Content starts

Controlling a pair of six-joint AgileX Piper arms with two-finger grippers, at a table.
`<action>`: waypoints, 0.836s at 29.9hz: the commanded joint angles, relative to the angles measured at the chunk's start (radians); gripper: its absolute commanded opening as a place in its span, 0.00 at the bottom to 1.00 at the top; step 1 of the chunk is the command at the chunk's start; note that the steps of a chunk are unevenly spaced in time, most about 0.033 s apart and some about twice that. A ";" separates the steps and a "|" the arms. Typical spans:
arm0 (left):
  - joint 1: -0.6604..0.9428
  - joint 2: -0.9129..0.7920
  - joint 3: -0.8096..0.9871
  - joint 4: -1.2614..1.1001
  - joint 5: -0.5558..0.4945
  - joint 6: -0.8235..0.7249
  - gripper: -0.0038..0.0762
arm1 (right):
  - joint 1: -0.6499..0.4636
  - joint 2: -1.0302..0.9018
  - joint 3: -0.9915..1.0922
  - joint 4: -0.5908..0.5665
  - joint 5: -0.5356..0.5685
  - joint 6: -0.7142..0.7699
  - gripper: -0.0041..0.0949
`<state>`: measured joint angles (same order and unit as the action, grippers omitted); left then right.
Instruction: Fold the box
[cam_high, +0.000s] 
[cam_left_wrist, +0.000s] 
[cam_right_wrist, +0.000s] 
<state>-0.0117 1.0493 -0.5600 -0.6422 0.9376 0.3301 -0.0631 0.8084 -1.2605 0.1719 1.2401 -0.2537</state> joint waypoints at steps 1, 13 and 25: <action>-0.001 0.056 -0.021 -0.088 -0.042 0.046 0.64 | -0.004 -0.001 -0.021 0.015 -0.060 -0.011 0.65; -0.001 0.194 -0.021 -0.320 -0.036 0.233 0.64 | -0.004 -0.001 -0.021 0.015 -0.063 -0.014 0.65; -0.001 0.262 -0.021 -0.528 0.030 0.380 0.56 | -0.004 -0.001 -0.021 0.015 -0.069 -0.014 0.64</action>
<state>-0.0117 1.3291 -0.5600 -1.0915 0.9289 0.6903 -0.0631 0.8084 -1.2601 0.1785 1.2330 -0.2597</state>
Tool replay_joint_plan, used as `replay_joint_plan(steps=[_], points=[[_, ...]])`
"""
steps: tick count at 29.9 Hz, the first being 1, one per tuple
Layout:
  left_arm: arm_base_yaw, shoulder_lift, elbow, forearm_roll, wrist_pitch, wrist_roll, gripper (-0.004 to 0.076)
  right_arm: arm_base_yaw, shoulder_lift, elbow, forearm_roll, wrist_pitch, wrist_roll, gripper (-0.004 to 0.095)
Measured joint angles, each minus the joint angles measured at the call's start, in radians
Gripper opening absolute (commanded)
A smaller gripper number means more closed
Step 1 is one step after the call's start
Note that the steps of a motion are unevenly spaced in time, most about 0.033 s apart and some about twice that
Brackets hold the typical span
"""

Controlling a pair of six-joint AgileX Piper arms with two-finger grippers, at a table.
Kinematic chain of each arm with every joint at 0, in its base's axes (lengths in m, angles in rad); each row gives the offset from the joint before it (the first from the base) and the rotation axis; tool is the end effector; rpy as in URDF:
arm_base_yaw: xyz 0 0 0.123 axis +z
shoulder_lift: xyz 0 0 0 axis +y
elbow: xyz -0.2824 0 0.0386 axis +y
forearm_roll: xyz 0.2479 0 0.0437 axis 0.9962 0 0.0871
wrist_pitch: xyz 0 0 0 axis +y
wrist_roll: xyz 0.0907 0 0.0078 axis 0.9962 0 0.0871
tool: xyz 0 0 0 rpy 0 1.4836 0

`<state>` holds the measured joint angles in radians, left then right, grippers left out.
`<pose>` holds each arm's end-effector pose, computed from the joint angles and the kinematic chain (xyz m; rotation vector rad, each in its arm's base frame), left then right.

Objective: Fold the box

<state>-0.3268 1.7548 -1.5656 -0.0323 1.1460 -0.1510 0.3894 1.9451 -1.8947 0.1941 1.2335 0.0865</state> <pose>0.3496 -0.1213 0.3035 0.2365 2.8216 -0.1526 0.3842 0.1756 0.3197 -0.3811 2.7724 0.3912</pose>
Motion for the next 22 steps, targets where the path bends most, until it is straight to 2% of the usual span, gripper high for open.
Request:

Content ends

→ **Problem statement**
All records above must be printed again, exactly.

→ **Answer for this exercise**
Controlling a pair of six-joint AgileX Piper arms with two-finger grippers, at a table.
`<action>`: waypoints, 0.836s at 29.9hz: the commanded joint angles, relative to the angles measured at the chunk's start (radians); gripper: its absolute commanded opening as a place in its span, 0.00 at the bottom to 1.00 at the top; step 1 of the chunk is the command at the chunk's start; note that the steps of a chunk are unevenly spaced in time, most about 0.033 s apart and some about twice that. A ";" separates the steps and a "|" the arms. Typical spans:
arm0 (left):
  - joint 1: -0.6604..0.9428
  - joint 2: -0.9129..0.7920
  - joint 3: -0.8096..0.9871
  - joint 4: -1.2614..1.1001
  - joint 5: -0.5558..0.4945
  - joint 6: -0.8235..0.7249
  - gripper: -0.0038..0.0762
arm1 (right):
  - joint 1: -0.6499..0.4636
  - joint 2: -1.0302..0.9018
  - joint 3: -0.9915..1.0922
  - joint 4: -0.5908..0.5665
  - joint 5: -0.5356..0.5685
  - joint 6: -0.7142..0.7699
  - gripper: -0.0041..0.0949
`<state>`: measured joint angles (same order and unit as the action, grippers omitted); left then right.
Instruction: Fold the box
[cam_high, +0.000s] 
[cam_left_wrist, +0.000s] 
[cam_right_wrist, +0.000s] 
<state>-0.0117 1.0493 -0.5600 -0.6422 0.9376 0.3301 -0.0631 0.8084 -1.2605 0.1719 1.2401 -0.2537</state> joint waypoints at steps 1, 13 and 25: <action>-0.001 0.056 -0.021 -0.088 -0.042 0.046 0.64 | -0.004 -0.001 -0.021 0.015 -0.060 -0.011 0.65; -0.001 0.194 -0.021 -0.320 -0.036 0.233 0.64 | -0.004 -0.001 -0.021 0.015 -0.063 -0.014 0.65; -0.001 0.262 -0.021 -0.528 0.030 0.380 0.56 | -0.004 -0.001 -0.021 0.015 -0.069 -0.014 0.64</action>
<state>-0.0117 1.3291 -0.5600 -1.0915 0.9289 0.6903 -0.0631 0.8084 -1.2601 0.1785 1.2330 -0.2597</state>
Tool replay_joint_plan, used as `replay_joint_plan(steps=[_], points=[[_, ...]])`
"""
steps: tick count at 29.9 Hz, the first being 1, one per tuple
Layout:
  left_arm: arm_base_yaw, shoulder_lift, elbow, forearm_roll, wrist_pitch, wrist_roll, gripper (-0.004 to 0.076)
  right_arm: arm_base_yaw, shoulder_lift, elbow, forearm_roll, wrist_pitch, wrist_roll, gripper (-0.004 to 0.095)
Measured joint angles, each minus the joint angles measured at the call's start, in radians
Gripper opening absolute (commanded)
A smaller gripper number means more closed
Step 1 is one step after the call's start
Note that the steps of a motion are unevenly spaced in time, most about 0.033 s apart and some about twice that
Brackets hold the typical span
"""

Controlling a pair of six-joint AgileX Piper arms with two-finger grippers, at a table.
Kinematic chain of each arm with every joint at 0, in its base's axes (lengths in m, angles in rad); each row gives the offset from the joint before it (the first from the base) and the rotation axis; tool is the end effector; rpy as in URDF:
arm_base_yaw: xyz 0 0 0.123 axis +z
shoulder_lift: xyz 0 0 0 axis +y
elbow: xyz -0.2824 0 0.0386 axis +y
forearm_roll: xyz 0.2479 0 0.0437 axis 0.9962 0 0.0871
wrist_pitch: xyz 0 0 0 axis +y
wrist_roll: xyz 0.0907 0 0.0078 axis 0.9962 0 0.0871
tool: xyz 0 0 0 rpy 0 1.4836 0

`<state>` holds the measured joint angles in radians, left then right, grippers left out.
`<pose>` holds each arm's end-effector pose, computed from the joint angles and the kinematic chain (xyz m; rotation vector rad, each in its arm's base frame), left then right.

Objective: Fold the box

<state>-0.3268 1.7548 -1.5656 -0.0323 1.1460 -0.1510 0.3894 1.9451 -1.8947 0.1941 1.2335 0.0865</state> <pose>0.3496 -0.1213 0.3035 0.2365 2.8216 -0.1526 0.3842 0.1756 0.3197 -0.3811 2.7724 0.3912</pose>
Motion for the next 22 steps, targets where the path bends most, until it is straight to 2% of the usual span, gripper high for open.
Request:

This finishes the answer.